Please, Real Save Small - Think of the Kittens!

What I want to do: Do a quick, incremental save small as a means of versioning.

What I have to…

1.) Invoke a Save

2.) Uncheck Save Materials

3.) Bump the Filename (optional)

4.) Save

Doing medium to large projects with versioning, embedding materials makes little sense, and wastes a lot of space, slowing saves. Generally, I don’t embed materials.

Notice the filename number. Doing incremental saves have saved me from project dead ends.

If it would either save small without textures, or save incremental without textures, it wouldn’t be so bad. I used to do both.

How about using -_IncrementalSave put it in a button with SaveSmall=Yes and SaveTextures=No. Would that work?

3 Likes

Thank you. I will try it, but and I hope I am wrong, that has been broken for the last few releases.
I will try it.

[I wish, as an option, that Rhino could save small, optionally incrementally, no mesh, with plugin-data, and have it 7Zip compressed, automatically after.

The new file format could be a .3dm7z or .3dm7 or something like that so people might guess that it’s just an archive with a Rhino file in it.

With decent compression settings, an average non-solid 7-Zip Rhino file compresses to a mere 20%. They usually don’t go over 25%. Rhino users could save thousands of versions, for patent attorneys, for the once in a blue moon reversion.

Having a natively compressed file means that sharing between designers goes quicker, nothing needs to be compressed before sending.

With multiple files in a 7Zip, I never do solid archives. While the solid archive compression rate is better, but if it can be safer, then it should. For large projects, I zip them up into manageable 4GB chunks, but pre-zipped Rhino files would eliminate the archiving process for me, for finished projects.

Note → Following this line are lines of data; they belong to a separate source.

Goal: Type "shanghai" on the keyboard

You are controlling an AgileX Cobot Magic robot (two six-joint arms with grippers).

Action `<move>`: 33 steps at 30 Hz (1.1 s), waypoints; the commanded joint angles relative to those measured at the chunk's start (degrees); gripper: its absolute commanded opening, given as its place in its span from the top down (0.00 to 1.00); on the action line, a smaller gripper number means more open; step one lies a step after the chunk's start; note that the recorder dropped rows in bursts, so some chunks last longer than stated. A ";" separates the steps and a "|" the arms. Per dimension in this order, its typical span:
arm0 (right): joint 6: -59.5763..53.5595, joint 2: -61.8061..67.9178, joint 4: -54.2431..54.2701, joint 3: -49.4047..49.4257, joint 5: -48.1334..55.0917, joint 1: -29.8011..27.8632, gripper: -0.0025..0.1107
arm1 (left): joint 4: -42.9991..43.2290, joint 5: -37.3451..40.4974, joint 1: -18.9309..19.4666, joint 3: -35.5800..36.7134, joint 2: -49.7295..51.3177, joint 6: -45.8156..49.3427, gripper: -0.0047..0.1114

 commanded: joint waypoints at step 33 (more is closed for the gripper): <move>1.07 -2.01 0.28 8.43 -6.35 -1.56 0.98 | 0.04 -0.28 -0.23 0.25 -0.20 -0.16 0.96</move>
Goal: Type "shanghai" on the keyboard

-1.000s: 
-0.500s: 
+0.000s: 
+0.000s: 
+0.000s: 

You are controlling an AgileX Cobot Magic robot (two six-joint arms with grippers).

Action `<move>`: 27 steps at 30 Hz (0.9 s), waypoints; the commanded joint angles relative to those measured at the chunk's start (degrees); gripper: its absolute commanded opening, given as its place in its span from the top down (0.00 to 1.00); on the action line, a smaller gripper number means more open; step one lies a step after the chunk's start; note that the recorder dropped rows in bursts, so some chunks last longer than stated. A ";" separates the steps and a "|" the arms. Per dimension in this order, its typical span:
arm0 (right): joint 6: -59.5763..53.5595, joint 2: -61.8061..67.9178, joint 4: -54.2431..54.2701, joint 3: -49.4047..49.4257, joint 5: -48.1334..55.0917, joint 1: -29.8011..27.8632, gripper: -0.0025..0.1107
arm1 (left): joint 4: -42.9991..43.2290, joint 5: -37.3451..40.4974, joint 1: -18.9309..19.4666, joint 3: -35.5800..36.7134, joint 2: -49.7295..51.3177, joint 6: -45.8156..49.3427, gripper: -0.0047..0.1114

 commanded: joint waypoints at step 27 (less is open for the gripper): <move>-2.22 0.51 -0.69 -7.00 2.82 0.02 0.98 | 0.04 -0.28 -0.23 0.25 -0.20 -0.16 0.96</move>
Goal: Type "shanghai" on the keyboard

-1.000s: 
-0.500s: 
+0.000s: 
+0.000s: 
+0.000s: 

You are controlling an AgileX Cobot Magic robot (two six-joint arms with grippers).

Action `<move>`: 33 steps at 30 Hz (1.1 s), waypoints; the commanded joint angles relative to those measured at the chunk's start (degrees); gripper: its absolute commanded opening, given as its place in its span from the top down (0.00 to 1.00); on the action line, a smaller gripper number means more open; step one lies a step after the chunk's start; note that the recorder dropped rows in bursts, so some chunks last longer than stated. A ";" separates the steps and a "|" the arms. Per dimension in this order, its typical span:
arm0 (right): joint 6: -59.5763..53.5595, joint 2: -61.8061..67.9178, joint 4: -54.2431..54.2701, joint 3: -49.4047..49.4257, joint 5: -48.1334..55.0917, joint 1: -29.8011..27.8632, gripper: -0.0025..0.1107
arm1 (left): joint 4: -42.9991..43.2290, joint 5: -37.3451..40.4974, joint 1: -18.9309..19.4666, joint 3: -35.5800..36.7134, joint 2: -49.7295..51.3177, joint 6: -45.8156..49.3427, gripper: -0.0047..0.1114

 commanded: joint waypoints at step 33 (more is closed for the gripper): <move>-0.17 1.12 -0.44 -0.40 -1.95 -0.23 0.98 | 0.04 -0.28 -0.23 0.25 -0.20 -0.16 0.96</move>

I also use leading zeros, so that they might be put in a ASCII list, nicely. The number of zeros is varies, 1 for small projects, 4 for large projects. I incrementally save on each day, and before any major change, or about once an hour, depending on how much work I want to lose. That stated, I have had a bad Rhino save/load.

[Old Id games used a .pak3 files, which is nothing more than .zip file. They used it because it’s compressed and because each item in the zip has a 32-bit CRC, so if anything was altered or corrupt, it could be detected. It was amazing that when Quake 3 started, it checked the archive CRCs, then it started a C compiler to compile the game code. Then it started a network server process and (loop-back) logged even a single-user in as a client.]]
I edited NURBs 24 years ago : O ]

I don’t know the argument separator?
This, however prompts for texture save:

! _Save SaveSmall=Yes SaveTextures=No

You actually only need to run _IncrementalSave once manually, setting both options to what you want. This will be remembered across sessions. You then just need to use _IncrementalSave.

For your -_Save macro you need to end with an _Enter like so:

-_Save _SaveSmall=_Yes _SaveTextures=_No _Enter

SaveACopy would be a better versioning method (imo)…if it wasn’t so slow to save.